Durante un tiempo mi tío Daniel vivió en mi casa. Tenía
dos cosas que recuerdo especialmente: unos auriculares gigantes de esos que
cubren todas las orejas y que me parecían en aquel momento un exceso y una cama
repisa plegable.
Sobre los auriculares solamente recuerdo que mi
tío me los intentó prestar o más bien intentó cautivar mi atención diciéndome
que “tenía que escuchar esto”. Eran los Beatles. No me interesó en absoluto. En
aquel momento no escuchaba música por propia voluntad. No me interesaba. Yo
quería jugar a la pelota. No estoy seguro si eso decepcionó a mi tío; es
posible que sí, porque me tenía en alta estima y creía, fomentado por las ideas
de mis abuelos, que teníamos cosas en común que inevitablemente me harían igual
a él en el futuro, entonces entiendo se disponía a entrenarme.
Y aun cuando ya no vivía con nosotros, había
rastros de su estadía. Uno de ellos era la cama repisa de resorte que estaba
apoyada en una pared, cerca de la puerta de entrada. Tenía forma de arco de fútbol.
A la hora del informativo, mientras todos prestaban atención a otras cosas, yo
jugaba en ese arco. Con una pelota de tenis, la cama repisa y la pared. Tiraba
la pelota contra la pared y luego me tiraba volando como golero para atraparla
y hacer atajadas espectaculares. Algunas veces íbamos a penales y había
momentos tensos, con rituales como dar mis pies contra los marcos de la cama,
que hacían las veces de palos, como siguiendo rituales de los goleros que
representaba. Porque claro, este, como casi todos mis juegos, tenía un
componente teatral o más bien literario: yo era
un golero, y luego era otro. Recuerdo
que usaba como referencia un álbum que se llamaba Crack 89. Ese álbum lo
coleccionaba mi padre con la excusa de que en realidad lo estaba coleccionando
yo. Las figuritas eran de cartón y se pegaban con cascola. Creo que fue el
último que pegué con cascola. Luego eran autoadhesivas pero puedo equivocarme.

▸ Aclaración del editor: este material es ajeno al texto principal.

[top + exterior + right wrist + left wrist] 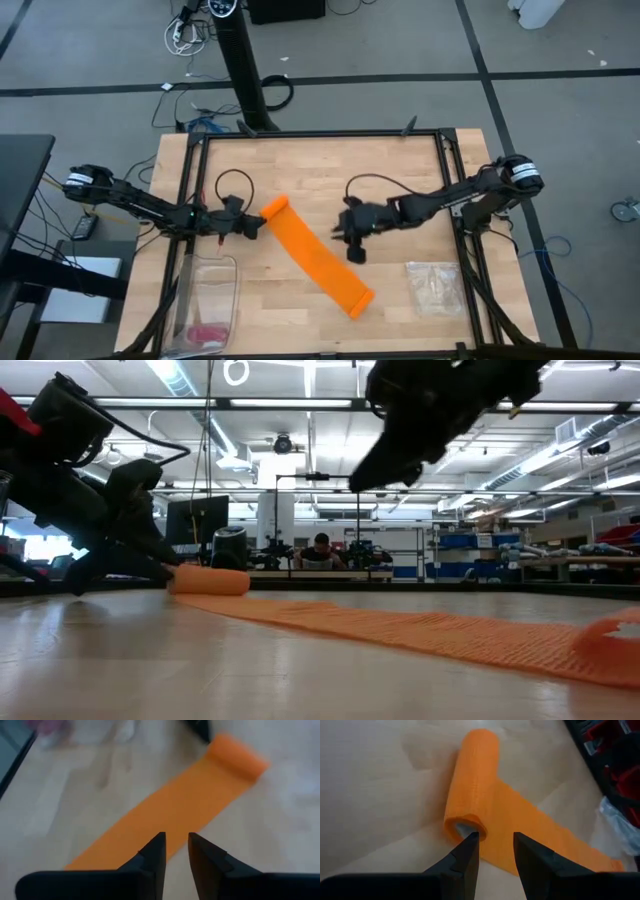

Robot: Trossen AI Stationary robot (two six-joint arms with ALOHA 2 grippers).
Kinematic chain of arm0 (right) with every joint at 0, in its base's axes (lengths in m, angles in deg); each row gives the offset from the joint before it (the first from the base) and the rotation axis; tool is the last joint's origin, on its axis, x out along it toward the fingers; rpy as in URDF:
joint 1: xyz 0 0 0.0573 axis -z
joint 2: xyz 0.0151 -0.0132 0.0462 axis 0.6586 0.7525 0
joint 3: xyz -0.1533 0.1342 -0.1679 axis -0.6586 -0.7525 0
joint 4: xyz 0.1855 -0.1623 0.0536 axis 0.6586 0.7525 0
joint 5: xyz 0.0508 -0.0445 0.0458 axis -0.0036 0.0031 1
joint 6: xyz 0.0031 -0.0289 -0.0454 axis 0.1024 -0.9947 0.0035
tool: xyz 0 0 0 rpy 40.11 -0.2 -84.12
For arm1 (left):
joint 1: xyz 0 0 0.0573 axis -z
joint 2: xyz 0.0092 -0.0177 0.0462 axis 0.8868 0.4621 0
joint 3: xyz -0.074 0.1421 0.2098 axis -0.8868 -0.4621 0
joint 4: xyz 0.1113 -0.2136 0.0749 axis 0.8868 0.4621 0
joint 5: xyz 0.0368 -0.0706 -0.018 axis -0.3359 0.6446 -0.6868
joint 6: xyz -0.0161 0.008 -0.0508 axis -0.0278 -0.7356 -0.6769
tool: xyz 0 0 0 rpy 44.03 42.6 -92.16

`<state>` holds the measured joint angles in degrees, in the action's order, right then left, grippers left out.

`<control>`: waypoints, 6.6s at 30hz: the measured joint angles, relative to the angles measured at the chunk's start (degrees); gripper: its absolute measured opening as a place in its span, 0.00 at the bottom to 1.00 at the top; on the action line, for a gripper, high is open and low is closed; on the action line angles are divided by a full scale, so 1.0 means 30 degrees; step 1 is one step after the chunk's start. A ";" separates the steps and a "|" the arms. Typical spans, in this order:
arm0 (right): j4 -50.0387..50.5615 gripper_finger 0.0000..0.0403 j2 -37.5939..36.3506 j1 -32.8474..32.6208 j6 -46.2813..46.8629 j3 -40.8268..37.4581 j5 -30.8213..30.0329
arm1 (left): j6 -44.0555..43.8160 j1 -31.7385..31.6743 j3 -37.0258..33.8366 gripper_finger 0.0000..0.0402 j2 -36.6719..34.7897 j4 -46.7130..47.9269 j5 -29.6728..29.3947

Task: Roll bandage
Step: Roll the orange bandage

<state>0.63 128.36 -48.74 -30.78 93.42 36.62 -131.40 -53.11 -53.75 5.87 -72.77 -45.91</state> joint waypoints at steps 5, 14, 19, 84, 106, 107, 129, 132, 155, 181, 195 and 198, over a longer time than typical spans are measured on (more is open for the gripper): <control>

Ese álbum tenía jugadores del fútbol uruguayo, pero a veces utilizaba otro, el
del mundial de Italia 90, con goleros internacionales. Jorge Seré y Stefano
Tacconi eran los que atajaban más penales. El juego terminaba cuando ocurría
una de estas dos cosas: 1) mi abuela alertaba a todos de cómo estaba tirándome
en el piso ensuciándome la ropa o 2) mi padre veía que estaba tirando la pelota
en la pared recién pintada (o por revocarse próximamente). Mis golpes con la
pelota arruinaban la pared.
Sobre el álbum también tengo más recuerdos. Ir con
mi padre a un médico para tratarme el asma, en la zona de Burgues y tal vez
Luis Alberto de Herrera, cerca de un bar donde esperábamos a un amigo de mi
padre que nos llevaría de regreso en camioneta a casa es algo que me surge de
inmediato. Ahí, no estoy seguro si en algún quiosco o dónde, mi padre compraba
figuritas. Me acuerdo que yo no entendía mucho qué pasaba, pero tengo claro que
a mi padre le entusiasmaba compartir esa actividad conmigo. A la distancia, es
un acto de ternura inmenso, pero también un golpe de realidad que en ese
momento, de tan chiquito, no podía entender: mi padre había tenido una vida
antes que yo naciera. Obviamente la tenía, pero quiero decir que ese es mi
primer recuerdo de rastros de la historia pre
Darío; alguien que juntaba figuritas y ahora era padre, y juntaba figuritas
con (para) su hijo. También tengo recuerdos de estar abusivamente abrigado en
una zona en la que soplaba mucho viento mientras esperábamos nuestro
transporte. Esa sensación de abrigo abusivo no era exclusividad de mi padre.
Era más bien consecuencia de los miedos de mi madre y de mi abuela a una
posible congestión de esa momia de abrigo que llamaban Darío.